Y2Kyoto: I Was Told There'd Be No Math

| 34 Comments

The science restoring* continues apace;

[United States, Interior Secretary] Salazar said ocean winds along the East Coast can generate 1 million megawatts of power, roughly the equivalent of 3,000 medium-sized coal-fired power plants, or nearly five times the number of coal plants now operating in the United States, according to the Energy Department.

The average offshore windmill stands over 400 feet tall, and generates "up to" 3.6 megawatts.

When the wind blows.

h/t Maz2


34 Comments

Why the sect of the interior would engage in such trivia is on the face of it an attempt to decieve his listeners into think wind power can displace coal power.

But like all deceptions when one takes a closer look the lie is very damaging to its proponent:

Even if the US was able to harness 10% of ALL the wind on ALL the oceans And if it only lost 50% of that power in transmission it still would only be one quarter of the power generated by coal which is only a fraction of the total energy demand in the US. Thus there is absolutely no chance that ocean based wind power generation will have a significant impact on coal fired generation demand in the US.

Sadly, the sect does not point that reality out to his audience.

I don't know about you but I think this Salazar has been drinking the Goracle's Kool-Aid. Talk about blowing wind up yer kilt...

And what about all those flying fish? Getting hit with propellers both above and below the water.
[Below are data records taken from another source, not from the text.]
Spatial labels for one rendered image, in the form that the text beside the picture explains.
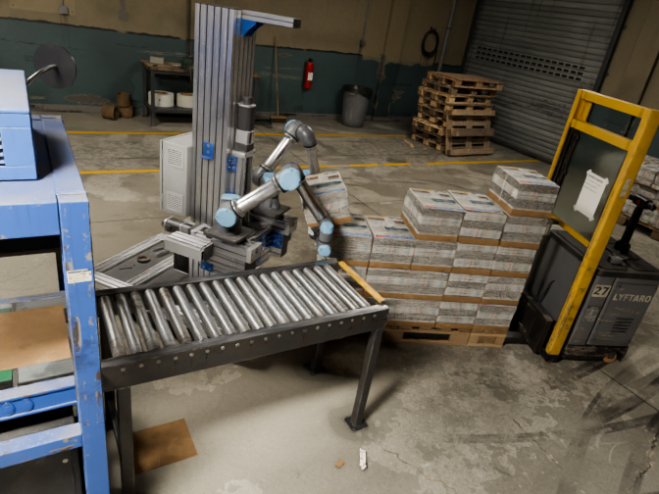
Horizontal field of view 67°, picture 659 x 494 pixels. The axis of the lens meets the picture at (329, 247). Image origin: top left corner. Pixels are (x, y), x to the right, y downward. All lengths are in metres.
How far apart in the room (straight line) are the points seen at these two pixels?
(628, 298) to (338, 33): 7.81
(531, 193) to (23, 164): 2.82
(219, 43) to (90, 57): 6.18
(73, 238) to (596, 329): 3.50
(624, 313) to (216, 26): 3.31
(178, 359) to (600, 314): 2.98
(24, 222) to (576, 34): 9.91
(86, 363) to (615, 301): 3.37
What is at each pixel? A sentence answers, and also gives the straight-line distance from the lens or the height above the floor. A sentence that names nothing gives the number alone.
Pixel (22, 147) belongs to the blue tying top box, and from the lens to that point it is 1.63.
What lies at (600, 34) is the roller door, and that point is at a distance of 10.32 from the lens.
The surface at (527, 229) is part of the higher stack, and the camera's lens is 3.56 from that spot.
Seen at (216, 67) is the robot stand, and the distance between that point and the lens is 3.01.
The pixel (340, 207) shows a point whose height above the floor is 0.99.
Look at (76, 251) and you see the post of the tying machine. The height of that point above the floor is 1.40.
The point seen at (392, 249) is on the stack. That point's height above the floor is 0.75.
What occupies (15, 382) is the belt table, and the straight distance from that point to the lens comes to 2.08.
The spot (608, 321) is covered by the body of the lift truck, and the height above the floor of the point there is 0.38.
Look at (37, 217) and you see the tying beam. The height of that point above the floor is 1.51.
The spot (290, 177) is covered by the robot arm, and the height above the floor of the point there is 1.27.
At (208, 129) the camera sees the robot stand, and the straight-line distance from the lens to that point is 3.10.
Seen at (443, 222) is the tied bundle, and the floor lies 0.97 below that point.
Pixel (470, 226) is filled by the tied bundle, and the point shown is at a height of 0.96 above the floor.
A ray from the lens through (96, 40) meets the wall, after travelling 9.04.
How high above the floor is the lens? 2.12
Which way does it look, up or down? 26 degrees down
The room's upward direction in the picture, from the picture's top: 9 degrees clockwise
The massive piles of dead birds chopped up in all those windmills will provide counting fodder as he learns to do basic arithmetic.

quick math:


average commercial wind turbine produces 2MW of power, and costs $3.5million, installed. This is from:

http://www.windustry.com/how-much-do-wind-turbines-cost


So, you would need 500,000 wind turbines to produce 1 million megawatts. 500,000 turbines at a cost of $3.5million would be $1,750,000,000,000 or $1.75 trillion dollars.

On top of this, you'll need backup generation to provide for when the wind doesn't blow, so the cost would be much, much higher.

Trofim Lysenko.

OFF TOPIC, but an interseting Canadian/US event unfolding!!!

A student pilot has stolen a Cessna 172 from Thunderbay at approx. 2:30 pm.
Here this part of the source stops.